Nothing left out, nothing added: return the full set of records.
----
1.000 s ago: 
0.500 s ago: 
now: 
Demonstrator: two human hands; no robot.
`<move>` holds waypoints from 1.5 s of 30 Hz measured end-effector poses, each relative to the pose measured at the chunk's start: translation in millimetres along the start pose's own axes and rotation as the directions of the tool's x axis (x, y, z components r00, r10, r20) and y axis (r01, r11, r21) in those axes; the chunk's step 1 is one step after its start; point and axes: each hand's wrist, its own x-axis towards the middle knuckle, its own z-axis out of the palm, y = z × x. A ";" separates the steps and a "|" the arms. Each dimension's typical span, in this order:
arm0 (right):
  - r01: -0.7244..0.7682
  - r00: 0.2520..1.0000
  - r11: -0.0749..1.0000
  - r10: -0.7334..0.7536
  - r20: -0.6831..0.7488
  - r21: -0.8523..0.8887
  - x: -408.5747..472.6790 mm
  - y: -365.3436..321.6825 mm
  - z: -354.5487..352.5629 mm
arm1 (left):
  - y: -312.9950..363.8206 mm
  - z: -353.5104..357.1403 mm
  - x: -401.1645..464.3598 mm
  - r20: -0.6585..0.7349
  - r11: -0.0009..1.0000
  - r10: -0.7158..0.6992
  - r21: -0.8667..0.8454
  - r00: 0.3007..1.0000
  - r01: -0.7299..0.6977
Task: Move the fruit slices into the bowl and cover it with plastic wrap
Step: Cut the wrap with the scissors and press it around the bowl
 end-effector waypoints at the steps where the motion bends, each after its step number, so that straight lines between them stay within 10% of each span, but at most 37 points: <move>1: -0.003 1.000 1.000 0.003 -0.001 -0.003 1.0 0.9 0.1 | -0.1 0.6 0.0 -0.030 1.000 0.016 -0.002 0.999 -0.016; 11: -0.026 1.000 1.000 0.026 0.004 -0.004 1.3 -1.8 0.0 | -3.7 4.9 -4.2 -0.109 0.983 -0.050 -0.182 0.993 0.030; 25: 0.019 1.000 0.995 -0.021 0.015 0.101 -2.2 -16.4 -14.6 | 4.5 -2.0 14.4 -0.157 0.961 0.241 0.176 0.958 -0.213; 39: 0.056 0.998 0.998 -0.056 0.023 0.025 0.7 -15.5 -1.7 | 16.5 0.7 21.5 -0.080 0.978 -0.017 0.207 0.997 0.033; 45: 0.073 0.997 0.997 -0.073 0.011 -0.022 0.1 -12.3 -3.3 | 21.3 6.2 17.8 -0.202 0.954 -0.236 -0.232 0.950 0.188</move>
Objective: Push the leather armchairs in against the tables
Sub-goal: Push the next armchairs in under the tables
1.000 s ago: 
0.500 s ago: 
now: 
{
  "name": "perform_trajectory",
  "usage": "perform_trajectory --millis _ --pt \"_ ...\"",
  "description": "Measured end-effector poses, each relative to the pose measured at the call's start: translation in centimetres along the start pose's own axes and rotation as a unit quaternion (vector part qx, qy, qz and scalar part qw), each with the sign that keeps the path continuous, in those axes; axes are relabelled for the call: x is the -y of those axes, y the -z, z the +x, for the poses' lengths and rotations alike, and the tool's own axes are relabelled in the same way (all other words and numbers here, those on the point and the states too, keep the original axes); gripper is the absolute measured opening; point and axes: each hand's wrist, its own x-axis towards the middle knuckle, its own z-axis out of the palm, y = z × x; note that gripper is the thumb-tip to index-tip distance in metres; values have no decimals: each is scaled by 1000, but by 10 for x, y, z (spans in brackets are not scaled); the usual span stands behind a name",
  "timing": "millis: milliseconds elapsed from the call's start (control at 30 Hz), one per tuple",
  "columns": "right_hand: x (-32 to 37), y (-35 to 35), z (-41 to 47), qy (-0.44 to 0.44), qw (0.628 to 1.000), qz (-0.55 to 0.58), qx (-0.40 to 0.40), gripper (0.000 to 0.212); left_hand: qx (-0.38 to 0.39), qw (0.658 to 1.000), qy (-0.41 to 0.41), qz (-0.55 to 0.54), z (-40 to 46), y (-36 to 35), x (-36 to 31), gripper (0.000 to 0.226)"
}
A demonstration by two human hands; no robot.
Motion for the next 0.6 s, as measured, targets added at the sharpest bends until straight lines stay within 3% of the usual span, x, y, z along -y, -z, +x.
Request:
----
**Exercise response**:
1.000 s ago: 
0.500 s ago: 
now: 
Demonstrator: two human hands; no robot.
`<move>` holds waypoints from 1.5 s of 30 Hz measured end-effector poses, each relative to the pose measured at the chunk's start: translation in millimetres along the start pose's own axes and rotation as the directions of the tool's x axis (x, y, z components r00, r10, r20) and y axis (r01, r11, r21) in those axes; the chunk's step 1 is one step after its start; point and axes: each hand's wrist, its own x-axis towards the middle knuckle, its own z-axis out of the palm, y = z × x. A ";" separates the steps and a "|" the arms. Each dimension's typical span, in this order:
arm0 (right):
  - r01: -0.7244..0.7682
  - r00: 0.2520..1.0000
  - r11: -0.0749..1.0000
  - r10: -0.7334..0.7536
  - r20: -0.6831..0.7488
  - r21: -0.8523..0.8887
  - x: -408.5747..472.6790 mm
  - y: -365.3436..321.6825 mm
  - z: -354.5487..352.5629 mm
arm1 (left):
  - y: -312.9950..363.8206 mm
  - z: -353.5104..357.1403 mm
  - x: -401.1645..464.3598 mm
  - r20: -0.6585..0.7349
  - r11: -0.0009..1.0000
  - r10: -0.7158..0.6992
  - r21: -0.8667..0.8454
  - r00: 0.3007..1.0000
  - r01: -0.7299..0.6977
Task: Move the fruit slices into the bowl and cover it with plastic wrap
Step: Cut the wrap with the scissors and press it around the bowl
 end-effector waypoints at the steps where the motion bends, each after its step number, so that straight lines between them stay within 10% of each span, but at most 37 points: <move>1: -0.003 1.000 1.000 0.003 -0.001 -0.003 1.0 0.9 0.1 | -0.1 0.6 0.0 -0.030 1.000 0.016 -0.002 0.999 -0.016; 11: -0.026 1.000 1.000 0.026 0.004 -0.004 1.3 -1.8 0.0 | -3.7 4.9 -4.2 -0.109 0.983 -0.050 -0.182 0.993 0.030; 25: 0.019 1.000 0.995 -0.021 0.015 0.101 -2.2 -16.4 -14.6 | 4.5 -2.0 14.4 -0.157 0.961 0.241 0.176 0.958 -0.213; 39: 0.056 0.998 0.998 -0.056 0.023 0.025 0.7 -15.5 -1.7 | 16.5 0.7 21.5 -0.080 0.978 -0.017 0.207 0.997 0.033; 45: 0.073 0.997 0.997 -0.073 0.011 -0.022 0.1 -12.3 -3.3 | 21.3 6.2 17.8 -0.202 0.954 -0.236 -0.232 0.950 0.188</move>
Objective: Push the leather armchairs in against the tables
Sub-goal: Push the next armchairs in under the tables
1.000 s ago: 
0.500 s ago: 
now: 
{
  "name": "perform_trajectory",
  "usage": "perform_trajectory --millis _ --pt \"_ ...\"",
  "description": "Measured end-effector poses, each relative to the pose measured at the call's start: translation in centimetres along the start pose's own axes and rotation as a unit quaternion (vector part qx, qy, qz and scalar part qw), each with the sign that keeps the path continuous, in those axes; axes are relabelled for the call: x is the -y of those axes, y the -z, z the +x, for the poses' lengths and rotations alike, and the tool's own axes are relabelled in the same way (all other words and numbers here, those on the point and the states too, keep the original axes); gripper is the absolute measured opening; point and axes: each hand's wrist, its own x-axis towards the middle knuckle, its own z-axis out of the palm, y = z × x; note that gripper is the thumb-tip to index-tip distance in metres; values have no decimals: each is scaled by 1000, but by 10 for x, y, z (spans in brackets are not scaled); the usual span stands behind a name",
  "timing": "millis: milliseconds elapsed from the call's start (control at 30 Hz), one per tuple",
  "columns": "right_hand: x (-32 to 37), y (-35 to 35), z (-41 to 47), qy (-0.44 to 0.44), qw (0.628 to 1.000), qz (-0.55 to 0.58), qx (-0.40 to 0.40), gripper (0.000 to 0.212); left_hand: qx (-0.38 to 0.39), qw (0.658 to 1.000), qy (-0.41 to 0.41), qz (-0.55 to 0.54), z (-40 to 46), y (-36 to 35), x (-36 to 31), gripper (0.000 to 0.226)"
}
A demonstration by two human hands; no robot.
Motion for the next 0.6 s, as measured, targets added at the sharpest bends until straight lines stay within 3% of the usual span, x, y, z along -y, -z, +x.
Request:

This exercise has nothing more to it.